Among my published works (as of the time of this writing), this is honestly something I don't think I've played with enough. However, there is a concept I experimented with very strongly in "War of the Magi." What is that concept? Well...
My World-Building History
When I was younger, as I mentioned before, I took the permanence of history for granted. As I got older, I came to appreciate that a lot of it came down to perspective, personal beliefs, and even personal agenda. But as I've gotten even older, it's wild to see the changing history of eras that I myself have lived through.
We all know about having rose-tinted glasses for the past, but something that I've noticed is that the people whose glasses are tinted with the strongest hues are actually the ones who didn't even live during a certain era. Think about the millennials who yearn for the "simpler" times of the mid-20th century, or those who say they were born in the wrong era. Amongst the students I help with college admissions, there's a certain level of jealousy for those of us who grew up before social media and came of age in social media's nascent stages.

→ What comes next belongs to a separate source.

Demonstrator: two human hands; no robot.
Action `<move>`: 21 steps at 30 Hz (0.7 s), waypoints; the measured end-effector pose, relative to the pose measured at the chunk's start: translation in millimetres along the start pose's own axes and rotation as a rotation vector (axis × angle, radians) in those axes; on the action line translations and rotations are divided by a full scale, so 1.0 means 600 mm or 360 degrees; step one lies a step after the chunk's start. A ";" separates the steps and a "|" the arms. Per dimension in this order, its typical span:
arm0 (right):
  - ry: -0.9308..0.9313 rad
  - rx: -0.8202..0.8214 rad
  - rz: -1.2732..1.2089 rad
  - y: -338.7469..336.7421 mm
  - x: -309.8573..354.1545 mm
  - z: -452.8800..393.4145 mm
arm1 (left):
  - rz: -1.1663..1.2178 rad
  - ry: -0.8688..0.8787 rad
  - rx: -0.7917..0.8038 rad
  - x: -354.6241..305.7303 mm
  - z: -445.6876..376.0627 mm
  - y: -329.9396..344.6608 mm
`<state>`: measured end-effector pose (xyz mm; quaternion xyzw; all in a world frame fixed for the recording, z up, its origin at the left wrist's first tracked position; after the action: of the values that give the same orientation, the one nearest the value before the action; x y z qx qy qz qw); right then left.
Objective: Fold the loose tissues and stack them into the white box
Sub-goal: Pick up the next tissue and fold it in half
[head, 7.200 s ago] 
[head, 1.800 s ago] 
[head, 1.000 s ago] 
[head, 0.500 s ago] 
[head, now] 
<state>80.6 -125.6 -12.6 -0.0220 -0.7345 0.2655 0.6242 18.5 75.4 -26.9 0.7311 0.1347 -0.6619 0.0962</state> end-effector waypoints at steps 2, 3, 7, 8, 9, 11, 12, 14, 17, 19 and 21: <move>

From my perspective, it's easy to forget the anxiety of, among other things: terrorism... violent video games... demonic cults... kidnapping sprees... distrust for putting financial information on "the internet"... violent Saturday morning cartoons... on and on. We compare the past we survived with the present we endure and think that it was just so much easier back then, but in my opinion, that's not the case. The world is never as simple as once viewed it; having survived it, though, we spin a web of history that tells us the truth and allows us to plan for the future.
"War of the Magi" is seven books long, but it's really two series in one, the first a trilogy, the second a quadrilogy taking place four hundred years later. As the reader, having gone through the entire trilogy at the start, you know the events of that time period and the truth of what happened. But in real life, we sometimes forget the truth of what happened four years ago; imagine trying to know the truth of four centuries before.
Well, in the quadrilogy of books 4-7, that's exactly what happened. The truth of those events four hundred years before has gotten twisted into something superficially glorious, more deeply unsettling. I don't want to say too much lest you are reading the series, but one character's entire saga gets twisted from a hard but meaningful hero's journey into something "glorious" that was very much not. It's a study of what happens when a kingdom leverages events for their own benefit, even with good intentions, and the consequences of what happens.
My work with this in "The Sword of Fire" and its series is even more explicit in regards to this. There are four nations, the prologue starts with an event one thousand years in the past, and all four nations differ in how they view the fallout of that event. What that means for each nation and each character gets explored over the course of five novels (and however many novellas I choose to write).
A Holistic History
It's obvious to me now, seeing it with events I lived myself and interpretations of historical events like the American Revolution and Civil War, how history is malleable. It's only as I've thought through things, however, that I've come to realize these aren't just facts that define our pasts; they guide our actions, and the more we fall for the trap of "believing they knew truth" the more chained we are to our histories. I can't say I'm smart enough to know what this means for me personally.
But I can say it's an idea I've loved exploring in my fantasy, and I hope to continue exploring it at least in my current work-in-progress, if not in all my work.